The Paladin Live Match is a proprietary mechanism that compares the verified source code of deployed contracts with the code that was audited by Paladin during the audit process. This is valuable to the project, investors and users because it provides assurance that the smart contracts which are in use match the code that was audited and approved by Paladin.
Why it matters
The Paladin Live Match is important because it helps to ensure the integrity of the smart contract codebase. By comparing the deployed code with the audited code, it is possible to catch any discrepancies that may exist between the two. This is valuable for projects, investors and users because it allows them to be sure that they are using the approved version of the smart contract code.
How it works
The Paladin Live Match works by comparing the deployed source code with the last approved revision of the audit (the last resolution). Oftentimes this revision includes third-party libraries like OpenZeppelin contracts. Paladin has audited many versions of these contracts and will automatically match the deployed dependencies with the closest audited match. If there are any discrepancies within these libraries or within the deployed source code in general, Paladin will carefully assess these differences. In case the changes compared to the audited contracts are found to be malicious, the client will be informed and Paladin will work together with the client to resolve the potential impact. In case the client decided to add new features or change the contracts, we will reach out to indicate that we can audit these changes for a nominal charge. If the client decides to leave the changes unaudited, this will be communicated to the users with a failed live match status for that specific contract.

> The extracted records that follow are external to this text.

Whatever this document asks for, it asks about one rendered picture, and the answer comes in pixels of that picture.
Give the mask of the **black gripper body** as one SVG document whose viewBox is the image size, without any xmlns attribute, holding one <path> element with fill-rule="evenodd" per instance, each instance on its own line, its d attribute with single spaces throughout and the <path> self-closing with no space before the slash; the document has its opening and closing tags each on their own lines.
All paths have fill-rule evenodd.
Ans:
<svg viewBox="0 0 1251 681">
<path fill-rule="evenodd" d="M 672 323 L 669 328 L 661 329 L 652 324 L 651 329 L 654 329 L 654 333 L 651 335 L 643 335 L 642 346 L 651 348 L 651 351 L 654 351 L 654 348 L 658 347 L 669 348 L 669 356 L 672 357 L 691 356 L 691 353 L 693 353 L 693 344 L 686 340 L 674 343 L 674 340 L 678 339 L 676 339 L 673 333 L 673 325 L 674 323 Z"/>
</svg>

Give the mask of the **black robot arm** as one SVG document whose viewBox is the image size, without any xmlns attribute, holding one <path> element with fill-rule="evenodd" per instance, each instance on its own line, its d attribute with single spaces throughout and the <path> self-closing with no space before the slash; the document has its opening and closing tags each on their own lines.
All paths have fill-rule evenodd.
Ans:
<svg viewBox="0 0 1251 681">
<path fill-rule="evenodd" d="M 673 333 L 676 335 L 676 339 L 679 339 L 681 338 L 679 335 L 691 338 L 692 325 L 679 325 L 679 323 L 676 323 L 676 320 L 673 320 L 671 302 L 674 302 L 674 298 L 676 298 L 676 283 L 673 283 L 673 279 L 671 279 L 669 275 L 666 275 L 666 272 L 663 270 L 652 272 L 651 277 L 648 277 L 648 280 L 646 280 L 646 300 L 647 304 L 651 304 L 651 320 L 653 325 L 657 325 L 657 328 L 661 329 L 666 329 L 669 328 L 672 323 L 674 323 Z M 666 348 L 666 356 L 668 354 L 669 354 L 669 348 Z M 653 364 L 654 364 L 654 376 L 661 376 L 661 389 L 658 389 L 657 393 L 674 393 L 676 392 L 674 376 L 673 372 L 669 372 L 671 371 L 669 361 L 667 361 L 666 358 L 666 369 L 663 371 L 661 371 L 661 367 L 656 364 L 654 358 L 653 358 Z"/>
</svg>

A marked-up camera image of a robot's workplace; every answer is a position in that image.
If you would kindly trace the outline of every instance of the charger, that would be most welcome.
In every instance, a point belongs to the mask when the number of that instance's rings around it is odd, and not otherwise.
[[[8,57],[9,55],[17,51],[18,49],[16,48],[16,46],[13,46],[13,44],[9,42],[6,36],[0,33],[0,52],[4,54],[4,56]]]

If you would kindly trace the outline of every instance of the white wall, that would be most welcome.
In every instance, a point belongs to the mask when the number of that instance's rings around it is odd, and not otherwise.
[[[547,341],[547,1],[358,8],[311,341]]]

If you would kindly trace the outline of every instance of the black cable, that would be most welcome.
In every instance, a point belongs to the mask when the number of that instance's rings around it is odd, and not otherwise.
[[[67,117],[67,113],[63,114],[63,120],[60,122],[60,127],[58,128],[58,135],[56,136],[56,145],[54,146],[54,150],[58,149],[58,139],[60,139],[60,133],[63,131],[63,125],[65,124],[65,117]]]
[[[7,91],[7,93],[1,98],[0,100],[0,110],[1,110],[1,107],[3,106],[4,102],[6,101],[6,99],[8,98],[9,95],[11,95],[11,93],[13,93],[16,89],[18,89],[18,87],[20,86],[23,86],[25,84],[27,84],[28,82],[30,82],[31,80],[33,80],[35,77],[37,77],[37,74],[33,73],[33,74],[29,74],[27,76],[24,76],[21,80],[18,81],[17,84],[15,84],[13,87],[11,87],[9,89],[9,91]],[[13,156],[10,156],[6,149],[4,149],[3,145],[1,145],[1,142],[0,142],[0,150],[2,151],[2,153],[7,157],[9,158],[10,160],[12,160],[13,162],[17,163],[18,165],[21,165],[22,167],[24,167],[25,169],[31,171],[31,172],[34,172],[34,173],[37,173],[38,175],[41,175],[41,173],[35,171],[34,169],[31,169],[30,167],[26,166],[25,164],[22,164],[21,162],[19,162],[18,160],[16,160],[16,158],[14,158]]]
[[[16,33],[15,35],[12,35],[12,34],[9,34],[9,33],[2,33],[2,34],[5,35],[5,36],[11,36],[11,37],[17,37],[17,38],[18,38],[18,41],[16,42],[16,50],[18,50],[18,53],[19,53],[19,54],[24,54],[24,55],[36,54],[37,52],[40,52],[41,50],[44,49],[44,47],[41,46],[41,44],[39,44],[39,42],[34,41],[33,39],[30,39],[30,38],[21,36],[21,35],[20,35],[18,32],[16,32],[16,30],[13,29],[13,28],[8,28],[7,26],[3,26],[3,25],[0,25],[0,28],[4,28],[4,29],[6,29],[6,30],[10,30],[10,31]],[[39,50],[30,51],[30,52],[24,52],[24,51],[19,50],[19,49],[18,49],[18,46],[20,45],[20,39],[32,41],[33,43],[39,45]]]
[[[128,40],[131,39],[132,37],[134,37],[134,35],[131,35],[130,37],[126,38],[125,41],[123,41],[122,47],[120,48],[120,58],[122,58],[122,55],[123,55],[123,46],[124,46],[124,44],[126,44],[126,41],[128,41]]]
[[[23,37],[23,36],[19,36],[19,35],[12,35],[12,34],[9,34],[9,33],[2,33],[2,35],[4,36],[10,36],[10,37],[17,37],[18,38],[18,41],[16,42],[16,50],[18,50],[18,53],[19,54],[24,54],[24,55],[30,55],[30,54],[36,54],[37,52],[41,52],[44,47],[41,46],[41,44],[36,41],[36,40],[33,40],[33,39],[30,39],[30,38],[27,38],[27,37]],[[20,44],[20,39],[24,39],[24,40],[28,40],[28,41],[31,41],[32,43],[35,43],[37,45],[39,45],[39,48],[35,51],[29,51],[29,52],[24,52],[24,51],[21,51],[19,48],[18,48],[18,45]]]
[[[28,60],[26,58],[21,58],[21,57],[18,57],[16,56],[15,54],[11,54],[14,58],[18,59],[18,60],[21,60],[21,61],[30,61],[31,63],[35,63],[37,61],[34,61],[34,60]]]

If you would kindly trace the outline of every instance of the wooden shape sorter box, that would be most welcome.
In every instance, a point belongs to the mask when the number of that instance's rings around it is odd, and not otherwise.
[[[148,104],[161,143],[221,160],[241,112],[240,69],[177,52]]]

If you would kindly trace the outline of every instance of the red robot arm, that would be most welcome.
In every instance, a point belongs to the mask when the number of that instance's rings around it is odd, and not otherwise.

In case the live match succeeds, this will be added both within the report document and on the website page for the project. All individual contract addresses will be added to the report and the website page allowing for users to validate that the contract they are interacting with is in fact genuine as well.
Who benefits
The Paladin Live Match is beneficial for projects, investors and users.
Projects benefit from the Paladin Live Match because it helps to ensure the integrity of their codebase. If there are any discrepancies between the deployed code and the audited code, the Paladin Live Match will catch them and allow the project to take corrective action.
Investors benefit from the Paladin Live Match because it provides them with assurance that the smart contracts which are in use match the code that was audited and approved by Paladin. This helps to instill confidence in the project and the smart contracts that it is using.
Users benefit from the Paladin Live Match because it allows them to double check the contract addresses of the contracts they interact with (to avoid front-end phishing attacks) and validate that the audit actually applies to their situation. This helps to ensure that the contracts are safe to use and that they will behave as expected.
Why it’s unique
The Paladin Live Match is unique because it is the only mechanism of its kind that compares the verified source code of deployed contracts with not only the code that was audited by the auditor, but also the dependencies and deployment configuration. This helps to ensure the integrity of the smart contract codebase and provides assurance to projects, investors and users that the contracts which they are using match the code that was audited and approved by Paladin.
But my project is closed-source
The Paladin Live Match can still be executed even for projects who want to keep their code closed-source. This is possible through some clever engineering:
Paladin first flattens all the contracts within the codebase. These flattened contracts are then compiled by a trusted and isolated Solidity compiler to ensure that any toolchain vulnerabilities are caught. Afterwards, the trusted compiled bytecode is compared with the on-chain unverified bytecode.
At this point, you might think we are done. We are not. The final step that remains is to run the flattened contracts from the first step through our proprietary live match system. We still want to ensure that the flattened contracts match our audited code and that no changes have been introduced in the dependencies.
These steps are all done to avoid needing to trust the deployment framework, libraries or compiler that the client provides.
This must be expensive?
The Paladin Live Match is completely free and included in every single one of our public audits. This makes it an affordable and valuable addition to any smart contract audit.